* Description of the task *
The listing that follows must be retyped exactly, without its pictures.

╭──

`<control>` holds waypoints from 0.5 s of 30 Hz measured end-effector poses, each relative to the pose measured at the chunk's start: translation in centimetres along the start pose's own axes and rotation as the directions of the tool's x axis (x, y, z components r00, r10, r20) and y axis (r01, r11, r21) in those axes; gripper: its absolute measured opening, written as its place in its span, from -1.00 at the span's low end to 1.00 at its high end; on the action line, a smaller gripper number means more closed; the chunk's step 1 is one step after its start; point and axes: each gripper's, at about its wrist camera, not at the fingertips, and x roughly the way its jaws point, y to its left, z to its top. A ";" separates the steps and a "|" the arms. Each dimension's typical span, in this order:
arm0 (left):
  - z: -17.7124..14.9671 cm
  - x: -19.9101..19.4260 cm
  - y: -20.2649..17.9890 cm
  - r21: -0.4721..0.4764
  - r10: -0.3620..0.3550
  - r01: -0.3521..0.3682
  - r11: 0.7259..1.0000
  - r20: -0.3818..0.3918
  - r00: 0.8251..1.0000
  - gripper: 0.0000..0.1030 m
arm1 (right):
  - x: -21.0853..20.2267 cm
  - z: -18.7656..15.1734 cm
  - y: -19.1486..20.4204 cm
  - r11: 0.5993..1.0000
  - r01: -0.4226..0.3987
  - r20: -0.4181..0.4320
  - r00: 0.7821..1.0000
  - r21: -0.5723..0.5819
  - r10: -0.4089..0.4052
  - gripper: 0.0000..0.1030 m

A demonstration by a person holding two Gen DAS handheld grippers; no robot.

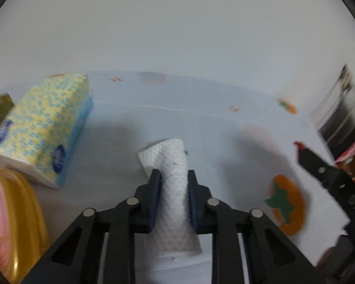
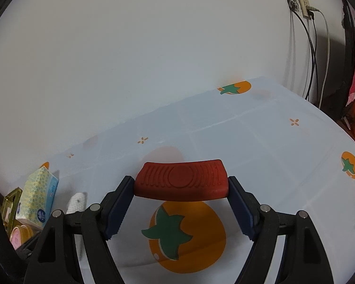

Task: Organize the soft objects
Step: 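Grasp the white rolled towel with the left gripper while the right gripper holds the red pad, then carry the white towel and red pad over the gold tray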

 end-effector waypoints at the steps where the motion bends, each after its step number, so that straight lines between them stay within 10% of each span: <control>1: 0.0 0.0 0.3 -0.014 -0.026 0.026 1.000 0.002 1.000 -0.67 | -0.2 0.0 0.1 1.000 -0.003 0.009 1.000 -0.001 0.003 0.56; 9: -0.5 -2.8 -0.8 0.059 -0.094 0.086 0.995 0.135 0.986 -0.70 | -1.3 0.3 0.5 0.999 -0.035 0.084 0.996 -0.018 0.037 0.56; 15: -0.9 -5.7 -1.8 0.198 -0.015 -0.046 0.979 0.295 0.955 -0.70 | -2.8 0.0 1.9 0.995 -0.053 0.181 0.981 -0.081 0.067 0.56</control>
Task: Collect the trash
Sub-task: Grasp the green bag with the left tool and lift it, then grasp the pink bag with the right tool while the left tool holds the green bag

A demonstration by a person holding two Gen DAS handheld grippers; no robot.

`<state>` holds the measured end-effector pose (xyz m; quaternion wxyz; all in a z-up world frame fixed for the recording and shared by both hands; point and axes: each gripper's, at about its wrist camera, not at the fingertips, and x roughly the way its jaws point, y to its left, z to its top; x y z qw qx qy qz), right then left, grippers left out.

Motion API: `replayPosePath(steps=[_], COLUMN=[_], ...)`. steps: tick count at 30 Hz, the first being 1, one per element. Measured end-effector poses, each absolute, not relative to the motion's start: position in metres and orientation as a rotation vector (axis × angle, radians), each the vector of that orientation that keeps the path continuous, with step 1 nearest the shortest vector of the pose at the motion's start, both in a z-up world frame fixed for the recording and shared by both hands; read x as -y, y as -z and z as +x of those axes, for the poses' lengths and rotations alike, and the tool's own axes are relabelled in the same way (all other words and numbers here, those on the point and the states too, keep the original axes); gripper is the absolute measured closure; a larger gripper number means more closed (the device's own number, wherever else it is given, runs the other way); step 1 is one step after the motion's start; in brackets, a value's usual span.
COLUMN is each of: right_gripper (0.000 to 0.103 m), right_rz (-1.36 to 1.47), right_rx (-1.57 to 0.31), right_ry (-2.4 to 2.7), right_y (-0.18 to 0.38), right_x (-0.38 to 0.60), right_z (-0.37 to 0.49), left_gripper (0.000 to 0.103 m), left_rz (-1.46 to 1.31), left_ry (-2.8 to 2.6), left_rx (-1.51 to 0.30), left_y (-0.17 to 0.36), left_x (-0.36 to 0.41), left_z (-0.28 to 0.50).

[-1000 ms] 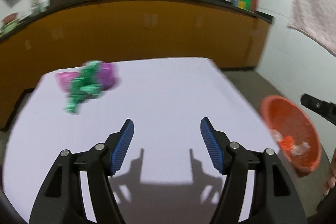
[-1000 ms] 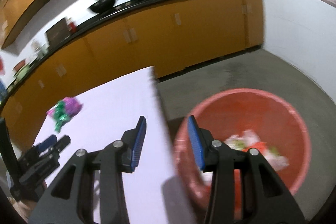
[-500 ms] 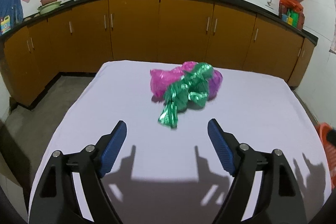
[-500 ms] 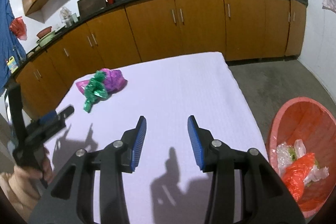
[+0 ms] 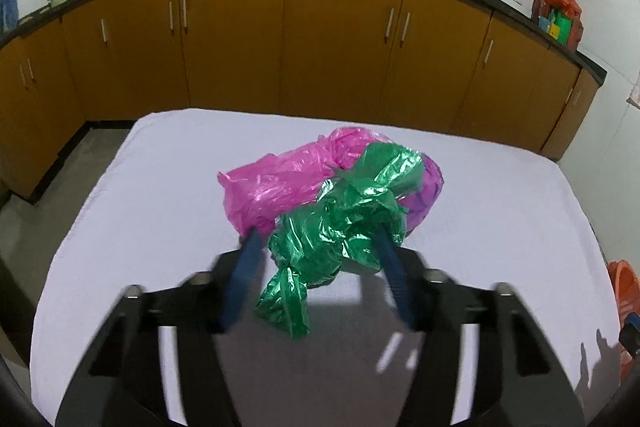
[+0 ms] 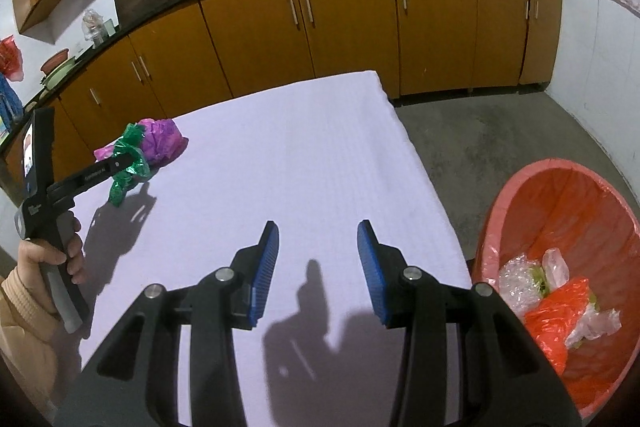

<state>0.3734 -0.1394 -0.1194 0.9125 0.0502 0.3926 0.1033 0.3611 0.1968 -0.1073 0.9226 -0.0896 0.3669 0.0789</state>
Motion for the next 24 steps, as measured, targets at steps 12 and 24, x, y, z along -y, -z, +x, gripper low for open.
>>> replayPosePath(steps=[12, 24], right_gripper=[0.062, 0.027], right_rz=[0.109, 0.051], right_rx=[-0.794, -0.726], right_ry=[-0.299, -0.489], right_y=[0.111, 0.094], right_x=[0.104, -0.028], right_z=[0.386, 0.447], left_gripper=[0.075, 0.075], left_rz=[-0.208, -0.257], left_ry=[-0.126, -0.288], left_rx=[-0.717, -0.599], left_y=[0.103, 0.08], left_x=[-0.208, -0.272], left_z=[0.32, 0.241])
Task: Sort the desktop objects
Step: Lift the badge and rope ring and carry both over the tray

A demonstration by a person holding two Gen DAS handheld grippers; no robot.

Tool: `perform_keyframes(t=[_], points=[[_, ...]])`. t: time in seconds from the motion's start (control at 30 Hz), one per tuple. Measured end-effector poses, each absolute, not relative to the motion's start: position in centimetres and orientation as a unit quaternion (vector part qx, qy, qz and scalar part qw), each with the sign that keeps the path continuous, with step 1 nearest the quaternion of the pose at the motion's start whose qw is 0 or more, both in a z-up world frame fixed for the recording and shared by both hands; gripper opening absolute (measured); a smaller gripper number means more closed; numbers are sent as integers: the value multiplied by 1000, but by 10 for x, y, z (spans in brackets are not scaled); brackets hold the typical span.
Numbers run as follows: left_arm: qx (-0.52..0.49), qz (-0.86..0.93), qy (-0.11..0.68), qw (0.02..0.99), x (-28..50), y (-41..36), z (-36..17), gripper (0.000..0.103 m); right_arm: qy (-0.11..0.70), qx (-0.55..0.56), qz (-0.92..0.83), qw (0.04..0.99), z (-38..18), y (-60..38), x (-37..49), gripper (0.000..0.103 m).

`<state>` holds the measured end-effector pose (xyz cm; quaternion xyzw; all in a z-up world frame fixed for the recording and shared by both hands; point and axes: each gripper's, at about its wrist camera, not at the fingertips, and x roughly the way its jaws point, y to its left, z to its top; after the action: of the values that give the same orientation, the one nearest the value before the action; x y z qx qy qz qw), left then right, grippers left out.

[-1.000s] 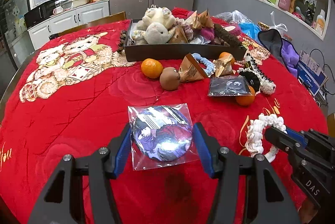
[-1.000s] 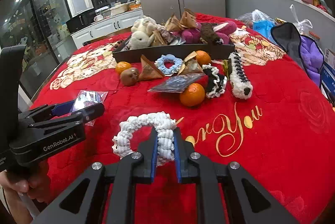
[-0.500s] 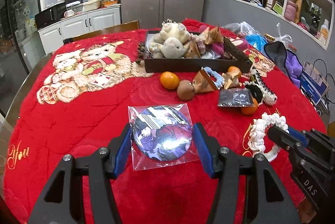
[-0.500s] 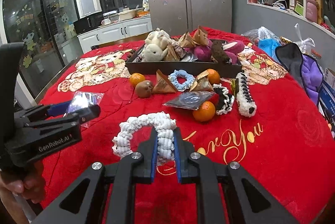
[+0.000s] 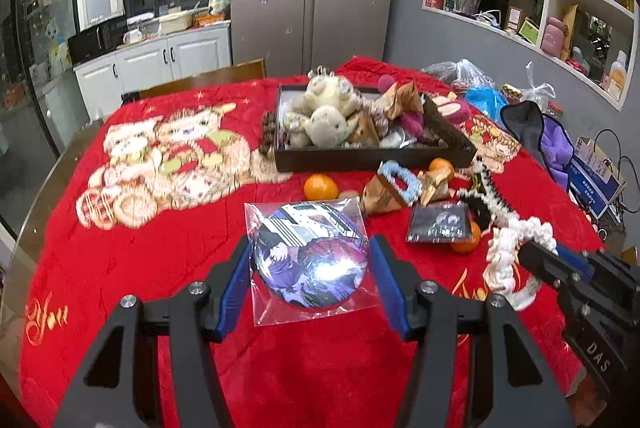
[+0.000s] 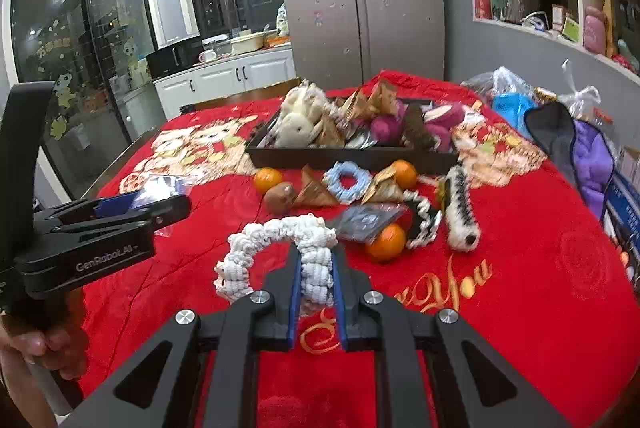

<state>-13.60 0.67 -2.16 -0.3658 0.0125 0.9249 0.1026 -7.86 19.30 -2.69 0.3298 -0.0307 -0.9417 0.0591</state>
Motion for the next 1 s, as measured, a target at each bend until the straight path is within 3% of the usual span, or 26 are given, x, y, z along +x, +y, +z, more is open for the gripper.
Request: perform_keyframes(t=[0.57,1.0], points=[[-334,936,19,110,-254,30,52,59,-74,275,-951,125,54,211,-167,14],[-358,926,9,120,-422,87,33,59,-75,282,-952,88,77,251,-306,14]])
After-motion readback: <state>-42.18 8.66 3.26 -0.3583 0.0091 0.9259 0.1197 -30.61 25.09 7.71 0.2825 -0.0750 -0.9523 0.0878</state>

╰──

* Output *
`<control>` holds waypoints from 0.5 s of 30 Hz measured end-effector poses, each relative to the pose measured at the chunk's start: translation in centimetres along the start pose's own axes and rotation as the directions of the tool's x axis (x, y, z components r00, r10, r20) and y axis (r01, r11, r21) in those axes; gripper: its absolute measured opening, written as its place in its span, from -1.00 at the span's low end to 1.00 at its high end; on the action line, a smaller gripper number means more closed; the chunk's step 1 is one step after its start; point and axes: each gripper's, at about its wrist camera, not at the fingertips, and x roughly the way its jaws point, y to its left, z to its top. A ";" separates the steps and a "|" the arms. Each dimension's typical span, in this order:
arm0 (left):
  - z: -17.7124..14.9671 cm
  - x: -19.9101..19.4260 cm
  - y: -20.2649..17.9890 cm
  - r21: -0.4721..0.4764
  - r10: -0.3620..0.3550
  - r01: -0.3521..0.3682
  - r11: 0.7259..1.0000
  - r20: -0.3818..0.3918
  - r00: 0.8251..1.0000
  - gripper: 0.0000..0.1030 m
arm1 (right):
  - x: -21.0853..20.2267 cm
  - z: -18.7656..15.1734 cm
  - y: -19.1486..20.4204 cm
  - r11: 0.5993..1.0000
  - r01: -0.4226..0.3987
  - r20: -0.4181..0.4320
  - r00: 0.7821..1.0000
  - r21: -0.5723..0.5819
  - r10: -0.4089..0.4052
  - gripper: 0.0000..0.1030 m

A demonstration by a person holding two Gen DAS handheld grippers; no robot.


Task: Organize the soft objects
Step: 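Grasp the white rolled towel with the left gripper while the right gripper holds the red pad, then carry the white towel and red pad over the gold tray
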
 end-effector waypoints at the steps where the motion bends, each after its step number, so that straight lines between them stay within 10% of each span: <control>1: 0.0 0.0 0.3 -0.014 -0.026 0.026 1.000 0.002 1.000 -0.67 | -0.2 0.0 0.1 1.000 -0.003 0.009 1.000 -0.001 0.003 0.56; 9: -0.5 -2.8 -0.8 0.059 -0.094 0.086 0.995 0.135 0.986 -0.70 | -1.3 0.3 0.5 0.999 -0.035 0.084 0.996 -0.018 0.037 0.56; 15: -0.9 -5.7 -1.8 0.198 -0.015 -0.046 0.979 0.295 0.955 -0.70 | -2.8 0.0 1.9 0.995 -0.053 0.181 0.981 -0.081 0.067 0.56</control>
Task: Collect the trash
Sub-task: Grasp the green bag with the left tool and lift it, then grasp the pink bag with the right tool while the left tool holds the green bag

A demonstration by a person holding two Gen DAS handheld grippers; no robot.

`<state>` holds the measured end-effector pose (xyz m; quaternion wxyz; all in a z-up world frame fixed for the recording and shared by both hands; point and axes: each gripper's, at about its wrist camera, not at the fingertips, and x roughly the way its jaws point, y to its left, z to its top; x y z qw qx qy qz), right then left, grippers left out.

Motion API: `replayPosePath(steps=[_], COLUMN=[_], ...)`. steps: tick count at 30 Hz, the first being 1, one per element. Measured end-effector poses, each absolute, not relative to the motion's start: position in metres and orientation as a rotation vector (axis × angle, radians), each the vector of that orientation that keeps the path continuous, with step 1 nearest the shortest vector of the pose at the motion's start, both in a z-up world frame fixed for the recording and shared by both hands; read x as -y, y as -z and z as +x of those axes, for the poses' lengths and rotations alike, and the tool's own axes are relabelled in the same way (all other words and numbers here, those on the point and the states too, keep the original axes); gripper is the absolute measured closure; a larger gripper number means more closed (the device's own number, wherever else it is given, runs the other way); step 1 is one step after the motion's start; in brackets, a value's usual span.
COLUMN is each of: right_gripper (0.000 to 0.103 m), right_rz (-1.36 to 1.47), right_rx (-1.57 to 0.31), right_ry (-2.4 to 2.7), right_y (-0.18 to 0.38), right_x (-0.38 to 0.60), right_z (-0.37 to 0.49), left_gripper (0.000 to 0.103 m), left_rz (-1.46 to 1.31), left_ry (-2.8 to 2.6), left_rx (-1.51 to 0.30), left_y (-0.17 to 0.36), left_x (-0.36 to 0.41), left_z (-0.28 to 0.50).

[-1000 ms] 
[-1000 ms] 
[-500 ms] 
[-500 ms] 
[+0 ms] 
[+0 ms] 

<state>0.3734 -0.1394 -0.1194 0.9125 0.0502 0.3926 0.1033 0.3611 0.1968 -0.1073 0.9226 -0.0896 0.3669 0.0789</state>
Motion for the next 24 steps, as measured, targets at steps 12 and 24, x, y, z along -y, -z, +x, gripper low for open.
>>> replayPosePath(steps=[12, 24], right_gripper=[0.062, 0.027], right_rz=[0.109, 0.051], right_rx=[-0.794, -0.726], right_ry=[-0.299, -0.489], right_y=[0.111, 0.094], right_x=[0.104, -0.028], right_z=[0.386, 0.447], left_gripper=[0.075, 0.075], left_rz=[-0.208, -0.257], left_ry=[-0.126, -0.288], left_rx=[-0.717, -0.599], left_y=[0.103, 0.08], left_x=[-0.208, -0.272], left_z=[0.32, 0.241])
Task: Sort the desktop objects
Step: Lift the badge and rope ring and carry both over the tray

A demonstration by a person holding two Gen DAS handheld grippers; no robot.

Tool: `perform_keyframes(t=[_], points=[[_, ...]])`. t: time in seconds from the motion's start (control at 30 Hz), one per tuple. Measured end-effector poses, each absolute, not relative to the motion's start: position in centimetres and orientation as a unit quaternion (vector part qx, qy, qz and scalar part qw), each with the sign that keeps the path continuous, with step 1 nearest the quaternion of the pose at the motion's start whose qw is 0 or more, both in a z-up world frame fixed for the recording and shared by both hands; gripper opening absolute (measured); a smaller gripper number means more closed; numbers are sent as integers: the value multiplied by 1000, but by 10 for x, y, z (spans in brackets are not scaled); brackets hold the typical span.
Numbers run as follows: left_arm: qx (-0.52..0.49), qz (-0.86..0.93), qy (-0.11..0.68), qw (0.02..0.99), x (-28..50), y (-41..36), z (-36..17), gripper (0.000..0.103 m); right_arm: qy (-0.11..0.70), qx (-0.55..0.56), qz (-0.92..0.83), qw (0.04..0.99), z (-38..18), y (-60..38), x (-37..49), gripper (0.000..0.103 m).

`<state>` holds the measured end-effector pose (xyz cm; quaternion xyzw; all in a z-up world frame fixed for the recording and shared by both hands; point and axes: each gripper's, at about its wrist camera, not at the fingertips, and x roughly the way its jaws point, y to its left, z to its top; after the action: of the values that give the same orientation, the one nearest the value before the action; x y z qx qy qz qw), left then right, grippers left out.

[-1.000s] 
[-1.000s] 
[-0.500s] 
[-0.500s] 
[+0.000s] 
[+0.000s] 

<state>-13.60 0.67 -2.16 -0.3658 0.0125 0.9249 0.1026 -7.86 19.30 -2.69 0.3298 -0.0307 -0.9417 0.0591</state>
Motion for the next 1 s, as measured, a target at each bend until the straight path is within 3% of the usual span, or 26 are given, x, y, z along +x, +y, +z, more is open for the gripper.
Request: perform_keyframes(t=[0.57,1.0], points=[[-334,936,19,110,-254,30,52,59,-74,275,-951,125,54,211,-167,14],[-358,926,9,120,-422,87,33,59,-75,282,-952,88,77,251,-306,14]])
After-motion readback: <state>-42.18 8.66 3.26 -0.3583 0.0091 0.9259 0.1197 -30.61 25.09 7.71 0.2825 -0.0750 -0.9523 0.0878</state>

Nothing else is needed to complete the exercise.